Monday, July 11, 2011

The Lost Harry Potter Character You Never Got to Meet

Harry Potter screenwriter Steve Kloves, who penned every single Potter movie except one, shares with us the character he created for the movies, who never made it onto the screen.
Plus Kloves explains what happened to the beloved ghost, Peeves —and what his biggest Potter regret is.
We managed to corner Kloves at the junket for Harry Potter and the Deathly Hallows: Part 2, for a few quick questions. And what he revealed was pretty massive.
Did you ever invent a character that didn't make it to the screen?

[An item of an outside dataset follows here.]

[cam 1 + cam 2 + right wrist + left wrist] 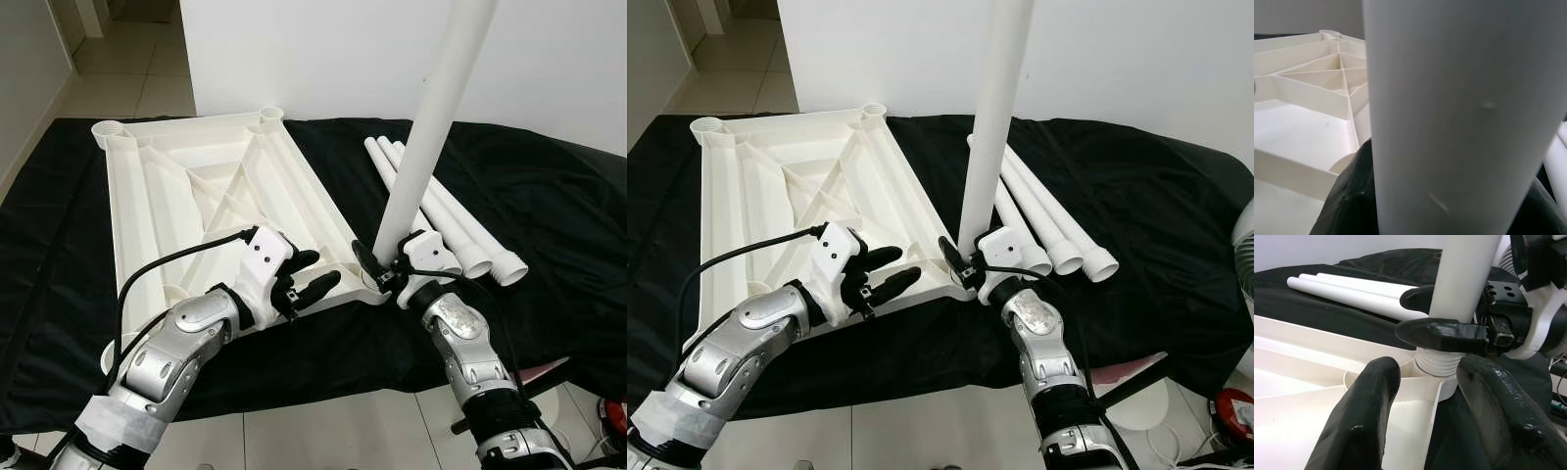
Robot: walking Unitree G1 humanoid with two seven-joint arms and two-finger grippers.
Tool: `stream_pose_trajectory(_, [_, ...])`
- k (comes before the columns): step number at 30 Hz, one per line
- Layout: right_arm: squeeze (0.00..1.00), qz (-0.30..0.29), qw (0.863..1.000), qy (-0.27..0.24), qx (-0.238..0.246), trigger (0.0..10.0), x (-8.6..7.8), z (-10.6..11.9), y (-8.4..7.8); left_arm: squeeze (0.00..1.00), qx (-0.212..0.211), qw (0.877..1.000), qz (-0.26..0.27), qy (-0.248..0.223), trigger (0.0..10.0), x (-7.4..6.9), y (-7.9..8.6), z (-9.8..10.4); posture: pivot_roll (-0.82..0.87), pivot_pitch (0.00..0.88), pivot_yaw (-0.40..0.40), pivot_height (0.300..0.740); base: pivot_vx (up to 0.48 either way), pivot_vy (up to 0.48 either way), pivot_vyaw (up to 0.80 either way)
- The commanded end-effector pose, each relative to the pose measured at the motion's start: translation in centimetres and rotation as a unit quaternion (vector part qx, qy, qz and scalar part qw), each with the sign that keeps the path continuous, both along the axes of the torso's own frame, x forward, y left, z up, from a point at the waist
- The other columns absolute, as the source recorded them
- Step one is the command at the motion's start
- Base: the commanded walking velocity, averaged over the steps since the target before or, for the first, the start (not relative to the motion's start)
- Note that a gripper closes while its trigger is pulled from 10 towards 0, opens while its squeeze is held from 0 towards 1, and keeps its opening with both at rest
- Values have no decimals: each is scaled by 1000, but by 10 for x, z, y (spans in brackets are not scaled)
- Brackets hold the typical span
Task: Building children table
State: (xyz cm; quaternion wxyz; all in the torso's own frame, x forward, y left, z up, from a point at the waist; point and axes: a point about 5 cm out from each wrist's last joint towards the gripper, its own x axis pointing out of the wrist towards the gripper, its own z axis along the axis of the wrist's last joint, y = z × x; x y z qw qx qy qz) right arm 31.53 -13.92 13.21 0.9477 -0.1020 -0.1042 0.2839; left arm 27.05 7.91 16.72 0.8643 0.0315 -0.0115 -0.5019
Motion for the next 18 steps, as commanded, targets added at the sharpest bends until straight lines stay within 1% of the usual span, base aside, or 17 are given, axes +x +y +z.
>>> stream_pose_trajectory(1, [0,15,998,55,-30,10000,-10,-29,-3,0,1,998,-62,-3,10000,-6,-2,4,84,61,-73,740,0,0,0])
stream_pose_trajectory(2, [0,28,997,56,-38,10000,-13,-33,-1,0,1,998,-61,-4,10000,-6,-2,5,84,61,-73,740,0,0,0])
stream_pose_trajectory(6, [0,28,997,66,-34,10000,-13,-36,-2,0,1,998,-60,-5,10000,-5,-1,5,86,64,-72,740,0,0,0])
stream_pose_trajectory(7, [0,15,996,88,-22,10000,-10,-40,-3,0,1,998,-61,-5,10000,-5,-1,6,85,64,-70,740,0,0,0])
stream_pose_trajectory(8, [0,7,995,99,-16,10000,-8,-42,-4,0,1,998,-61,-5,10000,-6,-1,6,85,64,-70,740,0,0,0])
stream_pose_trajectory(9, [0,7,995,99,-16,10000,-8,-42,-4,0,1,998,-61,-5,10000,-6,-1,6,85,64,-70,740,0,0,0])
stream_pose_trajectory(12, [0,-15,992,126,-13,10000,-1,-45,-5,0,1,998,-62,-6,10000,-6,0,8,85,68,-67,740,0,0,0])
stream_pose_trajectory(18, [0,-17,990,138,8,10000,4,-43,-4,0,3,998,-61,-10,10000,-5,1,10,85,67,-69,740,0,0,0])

Steve Kloves: Yes, I did. I did. Alastair. It was a spider in the closet, in the cupbord in the beginning, who he [Harry Potter] had befriended and talked to. My vision of the first movie was quite different in terms of how you first perceived him [Harry]. There was a spider in there and all these broken soldiers that he had filched from the rubbish bin of Dudley's [bedroom]. And he had this broken army and he would talk to Alastair. And so when Hagrid arrived in the motorcycle you wondered if maybe Harry was mad, and was imagining being rescued. Then you found out it was real. That was my original vision of the movie.

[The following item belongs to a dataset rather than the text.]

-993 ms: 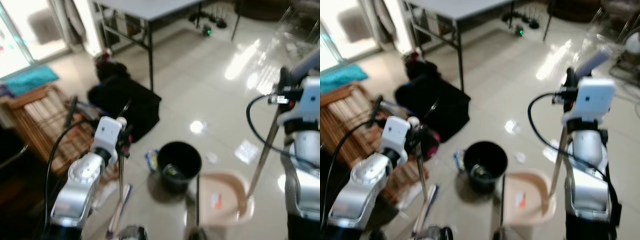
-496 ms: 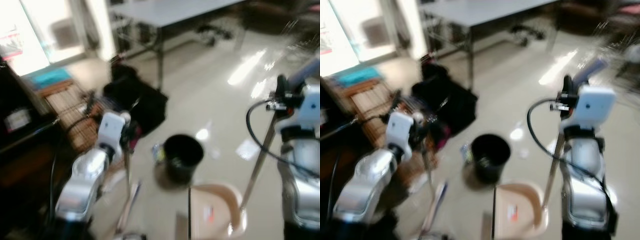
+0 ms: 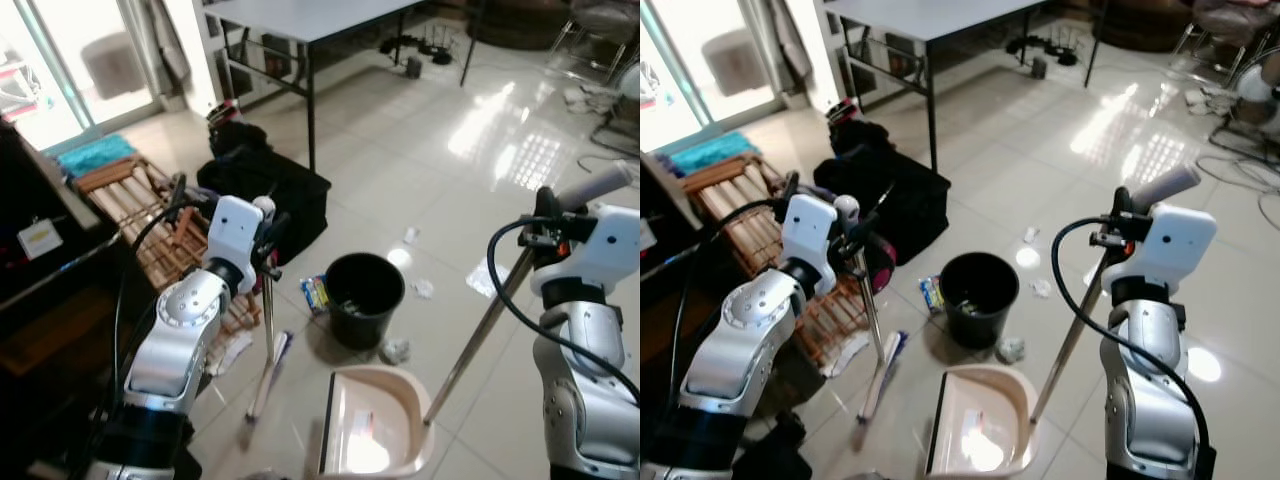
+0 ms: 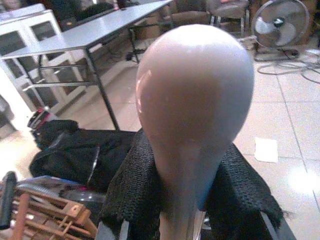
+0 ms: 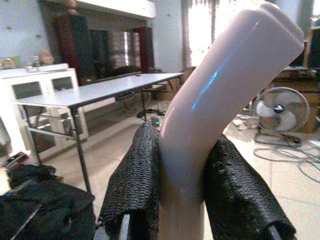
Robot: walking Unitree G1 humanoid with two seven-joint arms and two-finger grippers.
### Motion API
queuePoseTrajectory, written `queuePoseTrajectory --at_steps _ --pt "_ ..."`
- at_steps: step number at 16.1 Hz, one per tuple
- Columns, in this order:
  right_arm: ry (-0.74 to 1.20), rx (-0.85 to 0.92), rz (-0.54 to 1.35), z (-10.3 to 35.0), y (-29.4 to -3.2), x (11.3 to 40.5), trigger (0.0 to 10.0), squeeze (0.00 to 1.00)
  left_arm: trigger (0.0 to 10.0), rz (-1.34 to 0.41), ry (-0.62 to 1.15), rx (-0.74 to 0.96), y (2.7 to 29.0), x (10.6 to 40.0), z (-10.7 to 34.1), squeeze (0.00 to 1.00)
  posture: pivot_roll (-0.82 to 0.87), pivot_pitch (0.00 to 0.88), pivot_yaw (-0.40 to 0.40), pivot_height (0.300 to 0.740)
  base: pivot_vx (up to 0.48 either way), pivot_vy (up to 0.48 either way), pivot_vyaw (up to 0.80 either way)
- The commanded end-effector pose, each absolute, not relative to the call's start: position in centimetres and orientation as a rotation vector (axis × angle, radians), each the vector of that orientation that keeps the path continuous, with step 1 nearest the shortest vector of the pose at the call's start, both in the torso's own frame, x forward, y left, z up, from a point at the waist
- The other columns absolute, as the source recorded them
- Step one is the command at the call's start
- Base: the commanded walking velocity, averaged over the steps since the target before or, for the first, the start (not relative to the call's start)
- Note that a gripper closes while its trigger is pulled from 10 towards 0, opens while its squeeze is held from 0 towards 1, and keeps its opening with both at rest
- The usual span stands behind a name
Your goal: Sweep floor
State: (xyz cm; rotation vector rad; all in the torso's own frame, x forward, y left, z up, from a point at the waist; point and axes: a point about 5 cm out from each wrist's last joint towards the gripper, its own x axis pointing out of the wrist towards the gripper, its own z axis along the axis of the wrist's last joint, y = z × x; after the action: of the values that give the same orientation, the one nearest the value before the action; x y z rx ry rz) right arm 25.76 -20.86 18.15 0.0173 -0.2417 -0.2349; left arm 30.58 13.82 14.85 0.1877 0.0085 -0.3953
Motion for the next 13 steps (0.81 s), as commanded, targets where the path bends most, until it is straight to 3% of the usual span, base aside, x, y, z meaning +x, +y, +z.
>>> queuePoseTrajectory --at_steps 1,6,13 --pt "-0.244 0.028 -0.241 18.27 -20.8 25.55 10.0 0.0 10.0 -0.403 -0.033 0.216 13.81 30.98 15.78 0.0 -0.07 0.035 0.054 0.74 0.0 0.296 -0.63" --pt "-0.236 0.032 -0.241 17.87 -20.59 25.27 10.0 0.0 10.0 -0.403 -0.036 0.225 14.09 30.91 15.86 0.0 -0.06 0.029 0.055 0.74 0.0 0.307 -0.62" --pt "-0.239 0.021 -0.244 17.73 -20.68 25.15 10.0 0.0 10.0 -0.409 -0.037 0.23 14.13 31.0 15.88 0.0 -0.06 0.025 0.061 0.74 0.0 0.331 0.0"
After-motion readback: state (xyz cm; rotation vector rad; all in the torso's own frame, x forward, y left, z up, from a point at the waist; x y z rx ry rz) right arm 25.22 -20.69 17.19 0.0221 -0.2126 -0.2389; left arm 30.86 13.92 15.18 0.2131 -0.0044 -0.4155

On a different note, what about some characters in the books who never appeared on screen? What ever happened to Peeves?

Kloves: Peeves was always an issue. Chris Columbus was determined to put him in the first movie. I think there were even some technological problems with him initially, and [not] being satisfied with how he looked. He was always a bit tangential. I think [Argus] Filch, in a way, became that energy in the movies. And he was actually sort of beloved at a certain point, Filch. So I think to have Peeves, it would have felt like we were doubling up on that. It's not exactly the same but it's a bit like that. But he was a character we all loved.
Later on, at the press conference Kloves discussed the one Harry Potter movie that he didn't write, Harry Potter and the Order of the Phoenix and what was on the 30 pages of his version of Phoenix.
Kloves: They asked me [to write the Order of the Phoenix] on the wrong day, that's kind of the way that I am. It's amazing that I wrote seven of them, if they'd asked me on the wrong day [then] I wouldn't have written one of those. I'm not being glib about it, it was just one of those things. I knew I'd made a mistake, because I'd already written 30 pages of it. So it was insane. And I really like those 30 pages, to this day. I don't know. It's just one of those things. I've never run my career particularly well. It may seem like it. I wish I'd done it, but I didn't. It's my one regret on Potter.
What was on those 30 pages?
Kloves: The only thing of significance, and I think it was significant was that I had written quite a significant moment with Aunt Petunia which tried to humanize her. And dramatize the loss she felt at Lily. It was a scene between her and Harry, which I loved. And it really made you think, "Oh, she's not a cartoon. There's a reason for the way she is, and a reason she's bitter and angry." It's one of my favorite scenes I've ever written and it will never be filmed. Unless I film it, and that would just be bizarre.
Harry Potter and the Deathly Hallows: Part 2 will be in theaters on July 15th!